What is being asked: Starting with the line that contains "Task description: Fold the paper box" and ending with the last line of the listing, print each line exactly. Pictures stay out.

Dataset extract:
=== Section Start ===
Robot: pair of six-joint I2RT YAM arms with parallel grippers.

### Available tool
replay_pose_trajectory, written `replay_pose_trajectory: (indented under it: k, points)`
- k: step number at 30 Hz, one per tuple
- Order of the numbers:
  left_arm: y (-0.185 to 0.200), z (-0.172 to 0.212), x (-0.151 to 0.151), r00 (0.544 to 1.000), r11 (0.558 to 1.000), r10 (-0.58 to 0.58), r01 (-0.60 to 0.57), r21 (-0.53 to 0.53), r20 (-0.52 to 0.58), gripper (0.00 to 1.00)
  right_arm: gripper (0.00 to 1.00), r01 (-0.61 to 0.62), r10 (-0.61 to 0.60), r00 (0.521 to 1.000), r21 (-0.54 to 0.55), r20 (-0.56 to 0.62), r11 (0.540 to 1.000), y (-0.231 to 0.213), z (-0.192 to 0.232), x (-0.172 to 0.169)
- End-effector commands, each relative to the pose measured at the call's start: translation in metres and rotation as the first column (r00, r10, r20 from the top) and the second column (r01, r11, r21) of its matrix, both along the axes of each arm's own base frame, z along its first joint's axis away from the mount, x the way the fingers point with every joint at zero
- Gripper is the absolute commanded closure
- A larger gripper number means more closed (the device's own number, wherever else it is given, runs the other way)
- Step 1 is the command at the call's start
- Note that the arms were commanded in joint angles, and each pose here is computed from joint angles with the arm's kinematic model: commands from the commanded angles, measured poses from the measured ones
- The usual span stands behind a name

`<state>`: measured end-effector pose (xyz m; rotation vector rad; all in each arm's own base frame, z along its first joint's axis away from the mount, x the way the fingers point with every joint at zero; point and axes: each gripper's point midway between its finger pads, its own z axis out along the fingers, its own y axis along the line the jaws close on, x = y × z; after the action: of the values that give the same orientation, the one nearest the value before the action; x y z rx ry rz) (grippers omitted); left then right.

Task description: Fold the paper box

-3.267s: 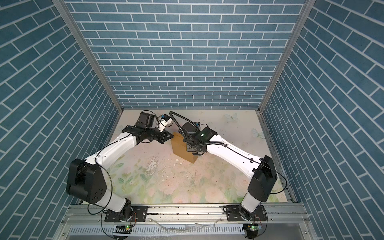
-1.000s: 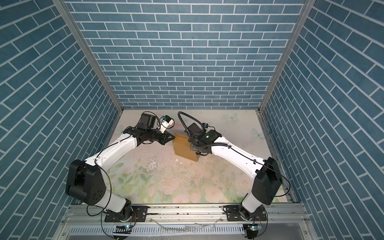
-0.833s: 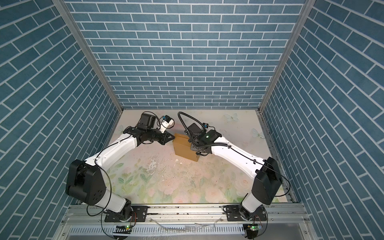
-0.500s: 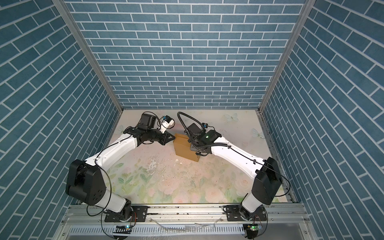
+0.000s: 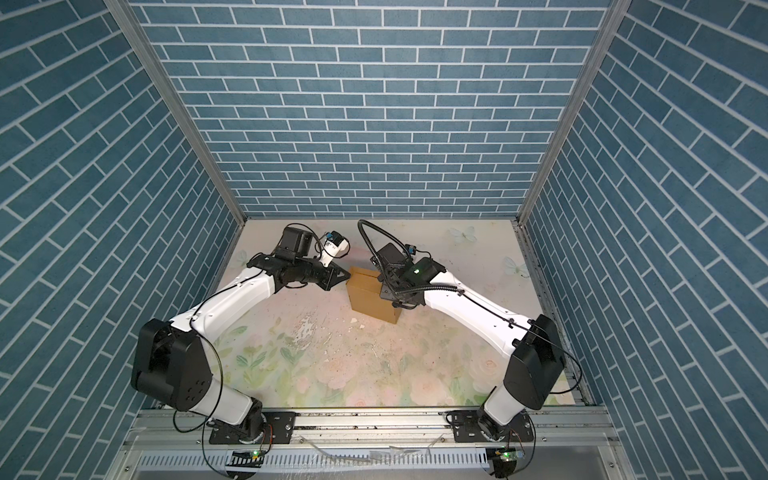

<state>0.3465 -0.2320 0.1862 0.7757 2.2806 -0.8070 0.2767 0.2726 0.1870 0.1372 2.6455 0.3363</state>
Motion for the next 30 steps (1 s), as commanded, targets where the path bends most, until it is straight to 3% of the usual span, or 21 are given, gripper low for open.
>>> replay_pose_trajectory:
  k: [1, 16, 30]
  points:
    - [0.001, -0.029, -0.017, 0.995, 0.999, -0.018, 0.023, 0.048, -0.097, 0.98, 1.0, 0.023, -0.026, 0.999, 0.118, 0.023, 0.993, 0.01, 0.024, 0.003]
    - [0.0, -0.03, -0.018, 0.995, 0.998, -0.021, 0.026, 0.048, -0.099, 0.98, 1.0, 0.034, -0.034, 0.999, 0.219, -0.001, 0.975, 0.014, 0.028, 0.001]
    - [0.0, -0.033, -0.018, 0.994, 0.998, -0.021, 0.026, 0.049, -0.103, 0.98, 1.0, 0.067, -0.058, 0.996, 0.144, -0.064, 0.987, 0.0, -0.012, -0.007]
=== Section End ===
Exercise solution:
Task description: Fold the paper box

-3.267s: 
-1.000s: 
-0.833s: 
-0.500s: 
+0.000s: 

<state>0.3465 -0.2320 0.1862 0.7757 2.2806 -0.8070 0.2767 0.2726 0.1870 0.1372 2.6455 0.3363</state>
Motion for the next 30 steps (1 s), as commanded, targets where the path bends most, until it is straight to 3% of the usual span, or 21 are given, gripper low for open.
>>> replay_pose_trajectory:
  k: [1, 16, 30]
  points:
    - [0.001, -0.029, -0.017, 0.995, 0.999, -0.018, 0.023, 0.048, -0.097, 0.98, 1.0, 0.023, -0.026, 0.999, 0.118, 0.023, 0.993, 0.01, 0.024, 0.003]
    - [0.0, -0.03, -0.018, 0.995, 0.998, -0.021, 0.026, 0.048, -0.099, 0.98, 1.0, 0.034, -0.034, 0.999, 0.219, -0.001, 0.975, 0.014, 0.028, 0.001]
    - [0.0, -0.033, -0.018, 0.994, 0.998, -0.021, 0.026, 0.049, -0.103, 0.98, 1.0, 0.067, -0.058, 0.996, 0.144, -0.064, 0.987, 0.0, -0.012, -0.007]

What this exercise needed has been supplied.